Statistically speaking; the weather was typical of the time of year; grey and cold, not the late spring sun that is supposed to symbolise the final games of the season. We laboured throughout, burdened by an inappropriate playing philosophy and our own expectations. Cambridge scored 15 minutes from time, but we hit back two minutes later. This burst of excitement failed to ignite the Exocet required to fire us into the play-offs. The game continued to peter out as Cambridge defended what they had and we lacked the creativity to break them down.
Then, from nothing Jefferson Louis rattled one in. The gloom lifted, it was back on; me and the bloke next to me glanced towards each other and our eyes met. We’d barely talked in two years, but for that moment, it seemed appropriate to hug. Perhaps it was on. If we could sneak the play-offs then anything could happen. I could hear his girlfriend squealing with excitement on the other side of him. If we could fudge promotion, then we could regroup in the summer as the fully re-modelled Rix vision of the Ajax of middle class England. Perhaps things were going to turn out alright in the end.
They equalised 60 seconds later. Me and the bloke next to me were barely out of each others’ arms when everyone fell silent. The gloom descended, the game petered out and the play-offs were beyond us. This was real; no fantasy, no spirit.
The season ground to dust; when we returned the following August, the girl reappeared with poorly died hair, a broken leg and what I can only describe as the blank sunken eyes of a heroin addict. Occassionally she laughed in her light and playful way. But not as often and with little life.

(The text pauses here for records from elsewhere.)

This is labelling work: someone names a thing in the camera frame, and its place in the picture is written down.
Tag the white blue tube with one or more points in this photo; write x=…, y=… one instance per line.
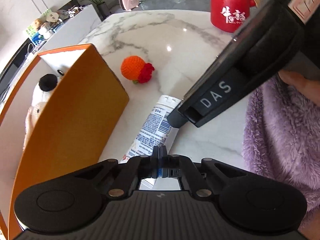
x=156, y=131

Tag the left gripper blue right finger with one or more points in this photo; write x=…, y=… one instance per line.
x=168, y=166

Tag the right human hand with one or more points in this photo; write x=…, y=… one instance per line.
x=309, y=88

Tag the orange crochet ball toy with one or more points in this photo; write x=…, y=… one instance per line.
x=135, y=69

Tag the white pink crochet bunny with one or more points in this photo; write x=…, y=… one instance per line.
x=30, y=121

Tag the red ceramic mug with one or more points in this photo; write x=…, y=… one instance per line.
x=229, y=15

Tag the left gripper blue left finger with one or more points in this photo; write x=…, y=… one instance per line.
x=148, y=166

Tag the orange cardboard storage box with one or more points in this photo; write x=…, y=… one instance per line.
x=72, y=129

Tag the purple fluffy sleeve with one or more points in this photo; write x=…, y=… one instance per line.
x=281, y=140

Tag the panda plush toy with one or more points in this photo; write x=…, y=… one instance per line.
x=42, y=93

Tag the white marble tv cabinet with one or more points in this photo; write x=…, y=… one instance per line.
x=72, y=31

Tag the pink space heater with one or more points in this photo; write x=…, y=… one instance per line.
x=128, y=5

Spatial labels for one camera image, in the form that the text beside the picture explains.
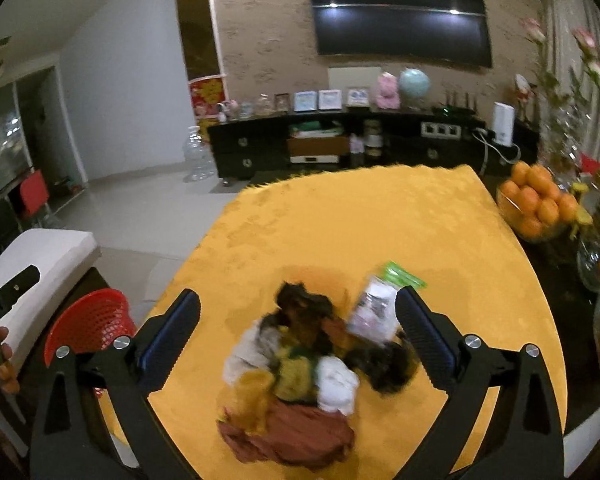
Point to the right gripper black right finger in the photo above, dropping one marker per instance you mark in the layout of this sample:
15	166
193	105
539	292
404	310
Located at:
523	439

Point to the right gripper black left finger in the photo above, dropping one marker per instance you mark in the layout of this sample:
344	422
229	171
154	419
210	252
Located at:
70	438

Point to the black plastic bag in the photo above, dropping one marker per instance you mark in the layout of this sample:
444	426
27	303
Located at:
388	367

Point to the brown paper trash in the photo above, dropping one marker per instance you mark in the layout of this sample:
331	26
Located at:
296	435

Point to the white tissue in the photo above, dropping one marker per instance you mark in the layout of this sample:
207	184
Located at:
336	385

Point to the person's left hand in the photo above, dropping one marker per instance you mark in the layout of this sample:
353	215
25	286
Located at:
8	375

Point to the red mesh waste basket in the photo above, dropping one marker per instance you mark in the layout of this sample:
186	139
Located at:
90	324

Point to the red chair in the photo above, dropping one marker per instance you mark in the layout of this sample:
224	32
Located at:
34	194

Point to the clear large water bottle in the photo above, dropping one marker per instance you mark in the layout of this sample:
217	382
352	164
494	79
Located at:
198	156

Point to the yellow tablecloth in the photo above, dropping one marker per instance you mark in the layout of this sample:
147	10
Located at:
332	232

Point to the glass bowl of oranges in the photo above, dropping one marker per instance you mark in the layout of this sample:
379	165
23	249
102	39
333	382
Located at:
533	205

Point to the red festive poster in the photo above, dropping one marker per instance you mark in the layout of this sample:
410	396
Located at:
207	93

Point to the white air purifier device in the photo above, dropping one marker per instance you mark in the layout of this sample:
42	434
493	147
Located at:
503	121

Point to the glass vase with flowers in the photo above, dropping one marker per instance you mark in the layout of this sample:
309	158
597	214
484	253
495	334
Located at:
563	105

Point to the black TV cabinet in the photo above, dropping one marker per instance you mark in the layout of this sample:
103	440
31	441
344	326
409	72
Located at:
364	137

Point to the black wifi router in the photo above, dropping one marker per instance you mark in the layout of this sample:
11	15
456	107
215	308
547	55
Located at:
456	105

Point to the pink plush toy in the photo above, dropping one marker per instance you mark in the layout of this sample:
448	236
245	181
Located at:
388	95

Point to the light blue globe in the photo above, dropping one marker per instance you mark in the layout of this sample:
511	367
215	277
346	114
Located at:
414	86

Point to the wall mounted black television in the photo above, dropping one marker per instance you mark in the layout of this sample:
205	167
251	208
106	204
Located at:
454	31

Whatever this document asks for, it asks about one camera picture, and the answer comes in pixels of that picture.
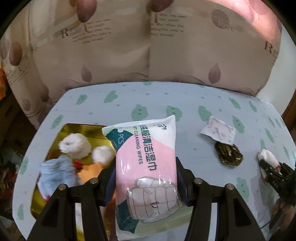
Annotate cloud pattern tablecloth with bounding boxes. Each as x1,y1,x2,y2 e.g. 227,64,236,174
13,82,295,238

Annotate small floral tissue packet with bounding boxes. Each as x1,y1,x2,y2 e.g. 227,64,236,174
200,116,236,146

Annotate red gold toffee tin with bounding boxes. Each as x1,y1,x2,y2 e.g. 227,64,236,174
31,123,112,219

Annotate leaf pattern beige curtain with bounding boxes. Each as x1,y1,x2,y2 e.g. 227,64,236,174
1,1,282,128

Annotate red white garment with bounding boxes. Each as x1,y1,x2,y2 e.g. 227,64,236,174
72,160,84,169

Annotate wet wipes pack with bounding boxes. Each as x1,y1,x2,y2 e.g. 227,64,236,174
102,115,192,240

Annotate white fluffy sock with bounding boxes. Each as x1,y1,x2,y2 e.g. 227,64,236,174
58,133,92,159

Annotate white sock ball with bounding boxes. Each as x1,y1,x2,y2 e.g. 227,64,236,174
92,145,115,167

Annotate white sock red trim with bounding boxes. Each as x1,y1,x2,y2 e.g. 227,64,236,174
257,149,281,173

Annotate blue towel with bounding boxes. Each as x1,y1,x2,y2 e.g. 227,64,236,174
37,155,81,200

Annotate orange rubber animal toy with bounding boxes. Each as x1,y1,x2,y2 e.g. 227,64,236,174
77,162,117,200

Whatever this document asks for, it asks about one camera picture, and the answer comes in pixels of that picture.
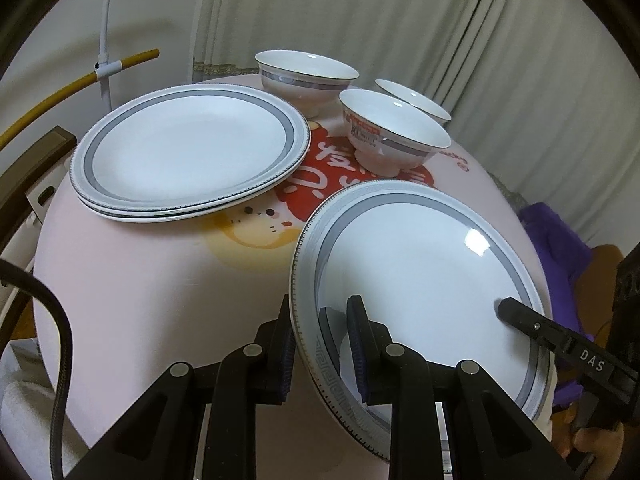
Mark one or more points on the white towel on floor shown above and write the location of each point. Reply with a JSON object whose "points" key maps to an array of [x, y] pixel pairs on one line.
{"points": [[26, 407]]}

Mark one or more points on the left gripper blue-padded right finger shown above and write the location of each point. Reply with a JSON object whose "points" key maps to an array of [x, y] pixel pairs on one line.
{"points": [[456, 413]]}

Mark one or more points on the large white bowl back left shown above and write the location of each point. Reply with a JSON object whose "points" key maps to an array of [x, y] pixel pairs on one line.
{"points": [[307, 81]]}

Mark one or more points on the white barre stand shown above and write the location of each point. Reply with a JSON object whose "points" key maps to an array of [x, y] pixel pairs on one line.
{"points": [[103, 60]]}

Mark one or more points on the purple cloth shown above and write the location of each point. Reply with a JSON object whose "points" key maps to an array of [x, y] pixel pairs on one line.
{"points": [[564, 258]]}

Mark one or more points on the lower wooden ballet bar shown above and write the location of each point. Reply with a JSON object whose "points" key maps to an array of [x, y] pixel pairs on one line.
{"points": [[69, 90]]}

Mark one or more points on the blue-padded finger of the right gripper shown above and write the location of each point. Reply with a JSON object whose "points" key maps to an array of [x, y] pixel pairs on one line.
{"points": [[599, 371]]}

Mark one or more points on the person's right hand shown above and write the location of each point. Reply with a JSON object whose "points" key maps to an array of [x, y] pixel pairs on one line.
{"points": [[605, 445]]}

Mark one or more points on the white bowl with label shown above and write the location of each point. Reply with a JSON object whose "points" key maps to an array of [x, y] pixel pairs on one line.
{"points": [[388, 135]]}

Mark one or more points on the grey-rimmed white plate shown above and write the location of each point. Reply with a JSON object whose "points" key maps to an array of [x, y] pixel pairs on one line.
{"points": [[181, 214], [188, 146], [433, 272]]}

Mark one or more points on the dark wooden bench cabinet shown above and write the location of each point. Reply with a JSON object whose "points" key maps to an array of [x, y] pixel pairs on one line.
{"points": [[27, 188]]}

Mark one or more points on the grey-white curtain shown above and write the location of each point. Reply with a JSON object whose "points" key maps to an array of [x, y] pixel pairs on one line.
{"points": [[538, 91]]}

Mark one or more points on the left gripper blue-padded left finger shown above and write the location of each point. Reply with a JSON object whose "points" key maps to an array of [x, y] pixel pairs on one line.
{"points": [[199, 422]]}

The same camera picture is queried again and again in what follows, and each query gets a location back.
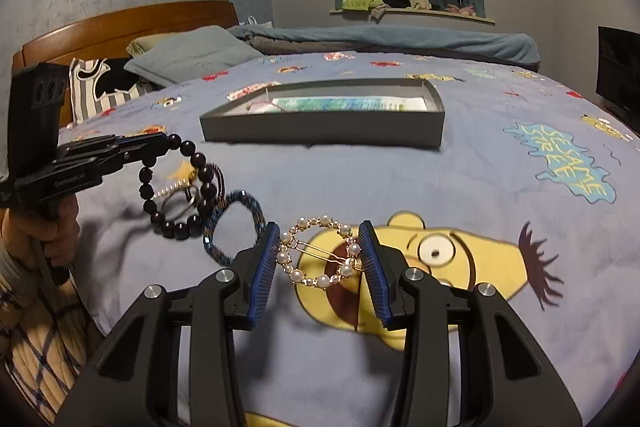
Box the pearl circle hair clip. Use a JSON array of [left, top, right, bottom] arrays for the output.
[[276, 215, 362, 291]]

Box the dark blue beaded bracelet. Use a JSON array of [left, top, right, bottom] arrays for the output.
[[202, 189, 269, 268]]

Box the thin metal ring bangle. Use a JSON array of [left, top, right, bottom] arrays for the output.
[[160, 186, 200, 220]]

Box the large black bead bracelet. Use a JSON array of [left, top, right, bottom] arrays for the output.
[[138, 133, 219, 242]]

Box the red bead gold jewelry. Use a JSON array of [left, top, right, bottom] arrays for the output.
[[153, 160, 198, 202]]

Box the person's left hand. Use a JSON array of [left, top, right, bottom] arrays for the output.
[[1, 195, 80, 270]]

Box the striped black white pillow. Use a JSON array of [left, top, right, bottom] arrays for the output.
[[70, 58, 153, 124]]

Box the olive green pillow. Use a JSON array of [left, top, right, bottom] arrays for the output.
[[126, 32, 174, 57]]

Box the cartoon print bed sheet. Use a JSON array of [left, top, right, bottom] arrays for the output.
[[60, 52, 639, 426]]

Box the wooden headboard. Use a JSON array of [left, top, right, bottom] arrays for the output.
[[12, 0, 241, 128]]

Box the grey-blue pillow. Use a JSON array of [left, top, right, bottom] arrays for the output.
[[124, 26, 262, 88]]

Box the grey shallow cardboard box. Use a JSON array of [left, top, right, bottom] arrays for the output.
[[200, 78, 446, 150]]

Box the printed paper sheet in box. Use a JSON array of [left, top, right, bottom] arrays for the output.
[[245, 96, 428, 114]]

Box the blue folded blanket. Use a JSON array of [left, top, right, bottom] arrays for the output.
[[228, 24, 540, 69]]

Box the green cloth on sill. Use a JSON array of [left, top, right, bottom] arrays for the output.
[[341, 0, 385, 12]]

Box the beige cloth on sill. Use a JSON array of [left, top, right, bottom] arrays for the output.
[[408, 0, 432, 11]]

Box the black flat monitor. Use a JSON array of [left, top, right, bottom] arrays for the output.
[[596, 26, 640, 119]]

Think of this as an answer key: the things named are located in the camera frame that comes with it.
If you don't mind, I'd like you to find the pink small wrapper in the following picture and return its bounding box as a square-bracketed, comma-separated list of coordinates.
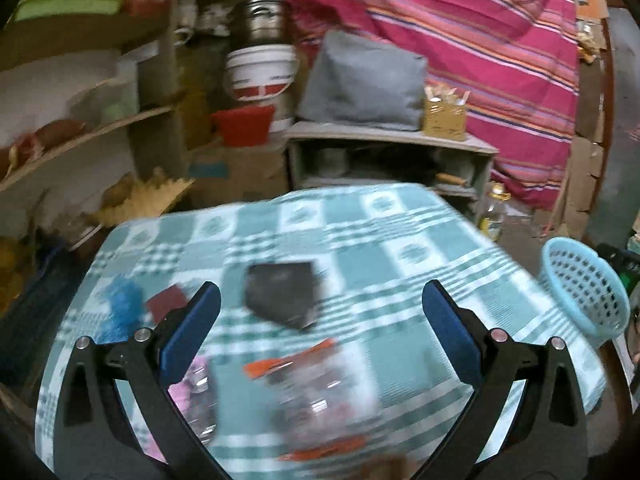
[150, 356, 219, 461]

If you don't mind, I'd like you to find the blue crumpled plastic bag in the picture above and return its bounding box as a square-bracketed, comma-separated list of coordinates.
[99, 275, 144, 344]

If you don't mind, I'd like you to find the maroon scouring pad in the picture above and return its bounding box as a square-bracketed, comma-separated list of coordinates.
[145, 284, 188, 325]

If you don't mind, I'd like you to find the light blue plastic basket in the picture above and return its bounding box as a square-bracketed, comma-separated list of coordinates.
[538, 237, 630, 348]

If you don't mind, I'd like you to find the dark blue plastic crate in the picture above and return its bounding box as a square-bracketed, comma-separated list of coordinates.
[1, 247, 87, 390]

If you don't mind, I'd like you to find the yellow-capped oil bottle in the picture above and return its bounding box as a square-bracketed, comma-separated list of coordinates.
[478, 182, 511, 242]

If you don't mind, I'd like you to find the clear orange-edged plastic wrapper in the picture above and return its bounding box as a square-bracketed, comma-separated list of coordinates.
[243, 338, 381, 463]

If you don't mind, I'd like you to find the black foil wrapper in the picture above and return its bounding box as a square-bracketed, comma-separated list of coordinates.
[244, 261, 318, 330]

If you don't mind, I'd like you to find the yellow egg tray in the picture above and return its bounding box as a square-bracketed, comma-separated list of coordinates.
[88, 167, 195, 228]

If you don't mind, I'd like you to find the green checkered tablecloth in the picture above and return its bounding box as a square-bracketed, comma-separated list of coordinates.
[35, 184, 605, 479]

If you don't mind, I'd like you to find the cardboard box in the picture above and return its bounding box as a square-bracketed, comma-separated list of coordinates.
[189, 144, 290, 208]

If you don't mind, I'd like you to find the clear plastic container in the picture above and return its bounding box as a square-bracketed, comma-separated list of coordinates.
[67, 78, 140, 129]

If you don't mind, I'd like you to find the yellow utensil holder box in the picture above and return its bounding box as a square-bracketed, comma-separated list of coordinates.
[422, 84, 471, 142]

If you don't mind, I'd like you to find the red plastic basket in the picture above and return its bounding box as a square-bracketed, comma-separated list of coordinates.
[210, 105, 276, 148]

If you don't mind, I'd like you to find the grey low cabinet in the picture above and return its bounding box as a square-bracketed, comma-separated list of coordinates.
[284, 122, 498, 223]

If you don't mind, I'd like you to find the white plastic bucket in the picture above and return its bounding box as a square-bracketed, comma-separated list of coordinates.
[222, 44, 299, 102]

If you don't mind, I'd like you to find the grey felt bag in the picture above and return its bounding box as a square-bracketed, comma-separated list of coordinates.
[296, 30, 427, 131]

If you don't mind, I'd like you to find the pink striped curtain cloth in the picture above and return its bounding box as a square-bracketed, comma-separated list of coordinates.
[288, 0, 579, 209]

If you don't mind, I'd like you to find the green plastic tray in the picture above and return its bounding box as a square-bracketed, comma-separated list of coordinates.
[13, 0, 122, 22]

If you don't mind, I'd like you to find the steel cooking pot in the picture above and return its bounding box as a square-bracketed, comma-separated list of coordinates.
[229, 0, 292, 48]

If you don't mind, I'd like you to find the wooden wall shelf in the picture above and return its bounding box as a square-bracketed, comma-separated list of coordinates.
[0, 0, 189, 231]

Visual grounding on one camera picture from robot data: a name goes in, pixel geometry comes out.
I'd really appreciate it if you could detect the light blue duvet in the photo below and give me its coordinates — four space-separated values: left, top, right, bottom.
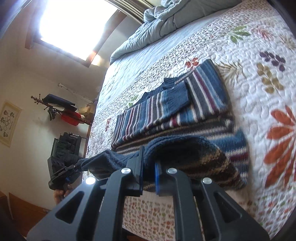
110 0 241 64

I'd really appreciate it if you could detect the red bag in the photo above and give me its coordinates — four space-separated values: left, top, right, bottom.
61 111 81 126

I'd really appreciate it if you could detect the framed wall picture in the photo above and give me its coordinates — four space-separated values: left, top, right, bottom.
0 101 22 147

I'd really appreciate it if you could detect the floral quilted bedspread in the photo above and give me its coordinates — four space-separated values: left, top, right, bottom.
86 1 295 238

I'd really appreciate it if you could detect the window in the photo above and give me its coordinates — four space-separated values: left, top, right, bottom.
25 1 126 67

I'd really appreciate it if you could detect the blue striped knit sweater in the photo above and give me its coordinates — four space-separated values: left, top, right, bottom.
81 59 249 192

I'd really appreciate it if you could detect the person's left hand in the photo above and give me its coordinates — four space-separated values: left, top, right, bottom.
53 185 72 205

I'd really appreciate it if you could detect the wall coat rack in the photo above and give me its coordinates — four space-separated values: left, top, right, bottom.
31 94 92 126

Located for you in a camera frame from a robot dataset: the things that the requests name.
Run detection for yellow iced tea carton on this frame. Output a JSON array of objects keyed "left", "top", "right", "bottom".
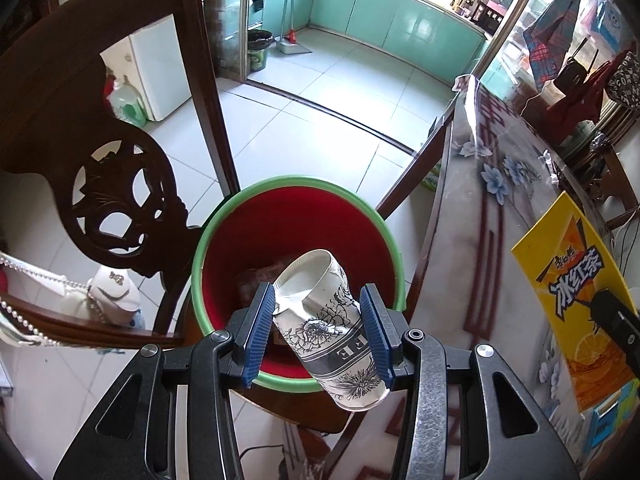
[{"left": 511, "top": 193, "right": 636, "bottom": 412}]

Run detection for patterned paper cup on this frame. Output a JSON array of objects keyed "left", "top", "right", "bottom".
[{"left": 272, "top": 249, "right": 388, "bottom": 413}]

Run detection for black kitchen trash bin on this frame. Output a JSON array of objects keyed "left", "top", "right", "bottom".
[{"left": 247, "top": 29, "right": 274, "bottom": 73}]

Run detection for teal kitchen cabinets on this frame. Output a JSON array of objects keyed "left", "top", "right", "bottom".
[{"left": 248, "top": 0, "right": 489, "bottom": 84}]

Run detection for blue yellow box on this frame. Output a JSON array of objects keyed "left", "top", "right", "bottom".
[{"left": 584, "top": 379, "right": 639, "bottom": 453}]

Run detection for white cap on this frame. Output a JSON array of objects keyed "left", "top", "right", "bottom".
[{"left": 88, "top": 266, "right": 145, "bottom": 328}]

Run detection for far wooden chair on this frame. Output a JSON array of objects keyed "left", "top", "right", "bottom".
[{"left": 570, "top": 133, "right": 639, "bottom": 231}]

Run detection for red hanging garment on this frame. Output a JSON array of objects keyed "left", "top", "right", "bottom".
[{"left": 539, "top": 50, "right": 627, "bottom": 146}]

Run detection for red bucket green rim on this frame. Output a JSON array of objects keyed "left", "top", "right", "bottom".
[{"left": 191, "top": 174, "right": 407, "bottom": 395}]

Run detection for patterned hanging bag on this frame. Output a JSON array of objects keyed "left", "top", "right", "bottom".
[{"left": 605, "top": 51, "right": 640, "bottom": 110}]

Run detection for plaid hanging cloth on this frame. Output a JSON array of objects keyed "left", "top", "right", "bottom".
[{"left": 523, "top": 0, "right": 582, "bottom": 92}]

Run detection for green liquid plastic jug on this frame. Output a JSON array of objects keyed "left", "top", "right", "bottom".
[{"left": 107, "top": 76, "right": 148, "bottom": 128}]

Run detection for dark carved wooden chair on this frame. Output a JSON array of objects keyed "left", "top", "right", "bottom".
[{"left": 1, "top": 0, "right": 240, "bottom": 349}]

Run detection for white refrigerator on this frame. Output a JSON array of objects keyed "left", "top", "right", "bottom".
[{"left": 54, "top": 0, "right": 194, "bottom": 124}]

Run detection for red broom with dustpan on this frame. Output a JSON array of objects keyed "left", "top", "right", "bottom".
[{"left": 276, "top": 0, "right": 311, "bottom": 56}]

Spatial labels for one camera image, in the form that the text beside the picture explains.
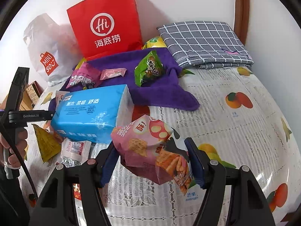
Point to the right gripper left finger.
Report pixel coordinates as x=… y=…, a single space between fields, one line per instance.
x=56 y=204

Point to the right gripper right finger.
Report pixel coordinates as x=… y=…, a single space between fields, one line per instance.
x=248 y=205

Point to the yellow triangular snack packet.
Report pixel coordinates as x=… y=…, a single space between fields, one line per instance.
x=47 y=143

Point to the white red sachet packet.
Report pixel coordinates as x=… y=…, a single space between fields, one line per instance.
x=77 y=150

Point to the magenta snack packet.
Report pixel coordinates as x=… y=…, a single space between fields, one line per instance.
x=87 y=75

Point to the small pink candy packet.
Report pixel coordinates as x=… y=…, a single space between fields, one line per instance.
x=112 y=73

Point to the pink panda chips bag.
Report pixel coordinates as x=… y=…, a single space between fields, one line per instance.
x=152 y=149

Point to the green snack packet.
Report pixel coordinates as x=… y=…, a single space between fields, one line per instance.
x=148 y=69

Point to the red snack packet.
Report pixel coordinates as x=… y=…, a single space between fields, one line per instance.
x=77 y=192

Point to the pink wowo snack packet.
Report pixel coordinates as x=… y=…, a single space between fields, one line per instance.
x=59 y=96

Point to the wooden chair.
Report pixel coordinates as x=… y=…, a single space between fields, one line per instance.
x=26 y=103

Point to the small patterned box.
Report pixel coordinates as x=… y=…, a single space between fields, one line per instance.
x=34 y=91

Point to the silver foil sachet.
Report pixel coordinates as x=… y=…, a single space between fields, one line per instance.
x=69 y=162

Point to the blue tissue pack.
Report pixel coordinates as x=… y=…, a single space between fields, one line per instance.
x=93 y=114

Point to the white Miniso plastic bag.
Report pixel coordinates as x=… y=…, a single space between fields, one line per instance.
x=53 y=49

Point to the fruit print tablecloth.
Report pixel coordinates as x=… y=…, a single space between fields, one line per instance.
x=241 y=123

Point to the red Haidilao paper bag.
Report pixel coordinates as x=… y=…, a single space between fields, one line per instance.
x=105 y=27

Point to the purple towel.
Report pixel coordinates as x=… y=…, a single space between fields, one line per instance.
x=163 y=92

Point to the yellow snack bag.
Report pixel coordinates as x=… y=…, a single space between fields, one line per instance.
x=154 y=42

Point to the grey checked folded cloth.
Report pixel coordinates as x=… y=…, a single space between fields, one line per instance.
x=206 y=44

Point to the brown wooden door frame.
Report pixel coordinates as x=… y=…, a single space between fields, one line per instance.
x=241 y=21

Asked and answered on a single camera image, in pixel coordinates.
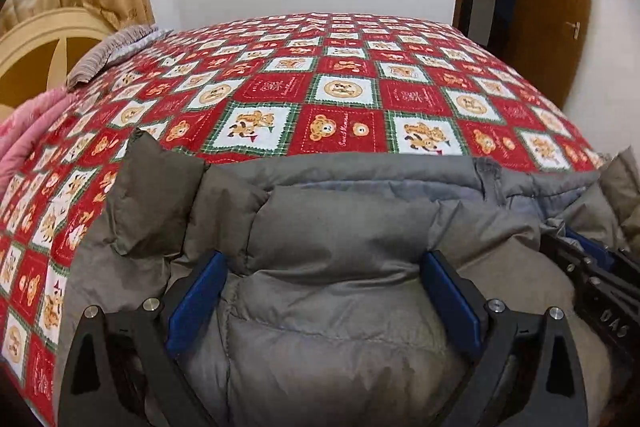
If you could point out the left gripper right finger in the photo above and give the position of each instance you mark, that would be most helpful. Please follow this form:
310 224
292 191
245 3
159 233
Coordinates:
523 369

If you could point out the cream wooden headboard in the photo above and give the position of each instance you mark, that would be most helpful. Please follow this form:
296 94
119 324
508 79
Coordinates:
37 55

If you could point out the pink folded blanket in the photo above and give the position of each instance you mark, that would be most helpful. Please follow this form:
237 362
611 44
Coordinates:
24 128

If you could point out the brown wooden door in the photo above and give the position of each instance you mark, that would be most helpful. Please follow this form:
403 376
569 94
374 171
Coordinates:
545 43

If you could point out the red patchwork bear bedspread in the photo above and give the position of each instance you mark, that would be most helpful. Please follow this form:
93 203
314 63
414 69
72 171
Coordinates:
273 86

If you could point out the grey puffer jacket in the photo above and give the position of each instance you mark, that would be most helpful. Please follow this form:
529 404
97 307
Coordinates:
323 320

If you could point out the striped grey pillow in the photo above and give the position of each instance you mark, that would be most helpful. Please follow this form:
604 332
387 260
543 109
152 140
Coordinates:
113 50

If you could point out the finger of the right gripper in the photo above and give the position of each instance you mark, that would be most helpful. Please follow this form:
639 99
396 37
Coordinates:
592 248

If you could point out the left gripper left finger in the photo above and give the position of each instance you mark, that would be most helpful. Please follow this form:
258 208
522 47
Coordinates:
118 358

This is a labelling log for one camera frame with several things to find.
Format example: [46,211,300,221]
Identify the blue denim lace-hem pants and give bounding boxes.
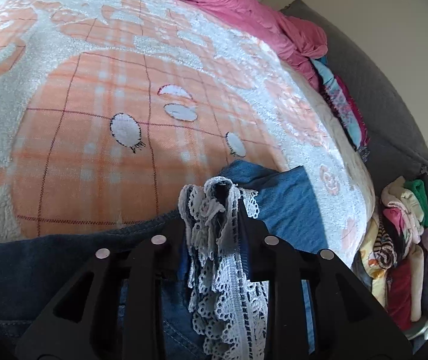
[0,161,327,359]

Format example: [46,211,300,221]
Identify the basket of folded clothes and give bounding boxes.
[351,174,428,342]

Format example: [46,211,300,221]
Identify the grey headboard cushion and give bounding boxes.
[281,0,428,194]

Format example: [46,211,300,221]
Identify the colourful patterned pillow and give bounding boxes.
[311,58,369,163]

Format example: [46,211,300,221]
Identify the white orange floral blanket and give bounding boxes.
[0,0,374,263]

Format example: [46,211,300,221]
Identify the pink duvet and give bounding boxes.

This season seems to be heading the same way; as much as we fight it, we look set to fall short. No end of positive social media marketing can change the direction we’re travelling in. The fans tried to turn out in large numbers, but didn’t quite make it, we tried to be frenziedly excited, but it was too cold, the players tried to reverse the momentum of recent weeks, but it was just too much.
Our goalkeeping situation appropriately sums up our season; at our strongest we look a division above, when adversity hits, we still seem to have the resiliance to battle on. But this year, throughout the year, fate decided to exact another, heavier, blow. Whatever caused Ripley to flap so hopelessly at their first goal was probably just the winds of inevitability blowing the ball into the net.
I maintain that it is circumstance, not incompetence that has got us into this position. We have improved on last year, and been a victim of a relentless procession of injuries to key people at key times. The belief that we should have a couple of spare 20 goals a year strikers and a ready made replacement for the likes of Leven is not reasonable. We’d be able to carry someone like Dean Morgan if the 7 or 8 key players we’d lost to injury had been fit. Another season offers, as always, the opportunity to refine further; cleanse a little, repair damaged bones, but continue to move forward. I still expect us to do so.
We go to Port Vale in hope, but not expectation but in some ways it is a blessed relief that the likely end is near. I’m tired of fighting the tidal wave of inevitability. If the miracle happens, then perhaps it’ll spark us back into life, but I doubt it.